Project (CS 473 Only)
  • 8/31: Project Pre-Proposal (PDF) - due 9/12
  • 9/14: Project Proposal due 9/21 (PDF)
  • 10/7: Status Report 1 due 10/17 (PDF)
  • 11/2: Status Report 2 due 11/7 (see CMS)
  • 12/13: Project Demos, sign-up sheet at Upson 4153 (let us know if you have a conflict)
  • 12/14 (noon): Final Project Report and Source Code due via CMS (report template)
 
Grading CS472
This is a 3-credit course. Grades will be determined based on two written exams, a final exam, homework assignments, and class participation.
  • 25%: 2 Prelim Exams
  • 25%: Final Exam
  • 45%: Homework (~6 assignments)
  • 5%: Participation

All assignments are due at the beginning of class on the due date. Assignments turned in late will drop 5 points for each period of 24 hours for which the assignment is late. In addition, no assignments will be accepted after the solutions have been made available.

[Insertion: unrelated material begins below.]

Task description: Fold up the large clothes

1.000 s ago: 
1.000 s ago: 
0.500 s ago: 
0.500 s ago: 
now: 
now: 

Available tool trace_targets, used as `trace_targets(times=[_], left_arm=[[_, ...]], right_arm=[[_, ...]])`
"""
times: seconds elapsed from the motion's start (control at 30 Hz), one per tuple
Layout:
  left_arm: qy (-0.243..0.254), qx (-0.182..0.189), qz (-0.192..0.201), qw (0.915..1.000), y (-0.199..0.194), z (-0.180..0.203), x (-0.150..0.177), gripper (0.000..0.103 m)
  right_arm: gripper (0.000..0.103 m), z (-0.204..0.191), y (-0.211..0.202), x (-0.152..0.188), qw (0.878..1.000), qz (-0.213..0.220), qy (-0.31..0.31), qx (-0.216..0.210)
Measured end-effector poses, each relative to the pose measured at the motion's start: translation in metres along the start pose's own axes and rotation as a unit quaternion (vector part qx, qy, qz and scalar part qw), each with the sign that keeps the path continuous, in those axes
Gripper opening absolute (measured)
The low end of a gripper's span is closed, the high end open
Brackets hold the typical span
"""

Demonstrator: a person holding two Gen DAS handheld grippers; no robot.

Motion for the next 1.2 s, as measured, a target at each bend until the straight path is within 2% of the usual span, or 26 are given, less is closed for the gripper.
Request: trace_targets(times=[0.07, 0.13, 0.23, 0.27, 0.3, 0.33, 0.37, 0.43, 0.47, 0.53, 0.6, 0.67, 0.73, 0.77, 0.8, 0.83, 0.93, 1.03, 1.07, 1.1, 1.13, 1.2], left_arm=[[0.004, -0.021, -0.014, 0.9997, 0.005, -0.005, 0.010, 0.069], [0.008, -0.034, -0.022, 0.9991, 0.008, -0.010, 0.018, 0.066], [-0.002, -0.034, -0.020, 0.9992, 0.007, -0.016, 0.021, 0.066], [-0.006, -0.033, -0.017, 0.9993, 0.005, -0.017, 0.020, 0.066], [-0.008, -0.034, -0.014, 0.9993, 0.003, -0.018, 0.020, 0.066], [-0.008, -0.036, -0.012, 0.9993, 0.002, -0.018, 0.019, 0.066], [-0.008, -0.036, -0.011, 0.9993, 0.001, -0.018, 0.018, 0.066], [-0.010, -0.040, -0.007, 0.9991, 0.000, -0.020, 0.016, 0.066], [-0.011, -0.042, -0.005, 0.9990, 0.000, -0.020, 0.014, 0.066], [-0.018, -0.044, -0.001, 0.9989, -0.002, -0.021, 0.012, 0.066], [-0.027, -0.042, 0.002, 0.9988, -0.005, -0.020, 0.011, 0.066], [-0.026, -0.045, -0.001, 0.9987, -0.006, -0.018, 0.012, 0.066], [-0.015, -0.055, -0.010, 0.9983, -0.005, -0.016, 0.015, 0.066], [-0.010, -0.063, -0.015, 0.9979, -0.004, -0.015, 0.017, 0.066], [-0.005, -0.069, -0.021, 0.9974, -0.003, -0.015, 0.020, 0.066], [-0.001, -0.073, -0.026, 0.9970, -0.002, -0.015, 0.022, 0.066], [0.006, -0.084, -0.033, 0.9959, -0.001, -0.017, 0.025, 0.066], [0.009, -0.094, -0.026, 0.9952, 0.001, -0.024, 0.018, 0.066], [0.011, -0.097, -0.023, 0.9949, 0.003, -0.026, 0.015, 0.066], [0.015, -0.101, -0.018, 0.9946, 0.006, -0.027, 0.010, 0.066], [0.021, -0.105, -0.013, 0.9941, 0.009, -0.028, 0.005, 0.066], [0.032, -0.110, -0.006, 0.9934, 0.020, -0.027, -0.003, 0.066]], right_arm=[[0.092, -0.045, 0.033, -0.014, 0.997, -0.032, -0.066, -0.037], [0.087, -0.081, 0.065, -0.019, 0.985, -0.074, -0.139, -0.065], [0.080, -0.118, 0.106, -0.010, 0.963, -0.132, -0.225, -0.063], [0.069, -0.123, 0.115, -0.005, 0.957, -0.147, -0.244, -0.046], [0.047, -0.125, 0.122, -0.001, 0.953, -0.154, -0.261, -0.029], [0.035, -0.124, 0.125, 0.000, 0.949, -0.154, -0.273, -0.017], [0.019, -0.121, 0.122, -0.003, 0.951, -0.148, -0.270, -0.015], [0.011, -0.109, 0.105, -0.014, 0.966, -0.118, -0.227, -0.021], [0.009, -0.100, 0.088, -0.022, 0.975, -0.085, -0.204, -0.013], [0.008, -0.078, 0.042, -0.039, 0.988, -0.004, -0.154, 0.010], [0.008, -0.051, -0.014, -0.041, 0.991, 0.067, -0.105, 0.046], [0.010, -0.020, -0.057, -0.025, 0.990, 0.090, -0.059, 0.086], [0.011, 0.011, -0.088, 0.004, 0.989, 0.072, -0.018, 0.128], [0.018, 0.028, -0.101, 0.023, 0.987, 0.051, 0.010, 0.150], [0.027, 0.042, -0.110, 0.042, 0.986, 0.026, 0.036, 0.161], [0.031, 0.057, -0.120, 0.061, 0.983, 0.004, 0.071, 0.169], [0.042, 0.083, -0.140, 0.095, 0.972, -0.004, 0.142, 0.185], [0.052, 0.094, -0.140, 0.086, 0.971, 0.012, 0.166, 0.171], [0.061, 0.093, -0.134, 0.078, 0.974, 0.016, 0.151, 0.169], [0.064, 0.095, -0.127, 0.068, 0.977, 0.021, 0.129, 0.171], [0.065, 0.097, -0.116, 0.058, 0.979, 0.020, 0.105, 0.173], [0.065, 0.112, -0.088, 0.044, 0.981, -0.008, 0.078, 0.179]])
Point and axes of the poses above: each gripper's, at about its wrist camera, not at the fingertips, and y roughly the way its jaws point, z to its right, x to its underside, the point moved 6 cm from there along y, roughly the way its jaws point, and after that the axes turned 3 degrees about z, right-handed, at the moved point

Roughly: A=90-100; B=80-90; C=70-80; D=60-70; F= below 60

 
Grading CS473
The main assignment for CS473 is a course project. Students will work in groups to design, build, and evaluate an intelligent system of their choice. Throughout the semester, project status reports and partial programs will be required.
  • 5%: Preliminary Project Proposal
  • 10%: Project Proposal
  • 10%: Status Report 1
  • 10%: Status Report 2
  • 65%: Final Report (Write-up 40%, Code 15%, Demo 10%)

All assignments are due at the beginning of class on the due date. Assignments turned in late will drop 5 points for each period of 24 hours for which the assignment is late.

 
Academic Integrity
This course follows the Cornell University Code of Academic Integrity. Each student in this course is expected to abide by the Cornell University Code of Academic Integrity. Any work submitted by a student in this course for academic credit will be the student's own work. Violations of the rules (e.g. cheating, copying, non-approved collaborations) will not be tolerated.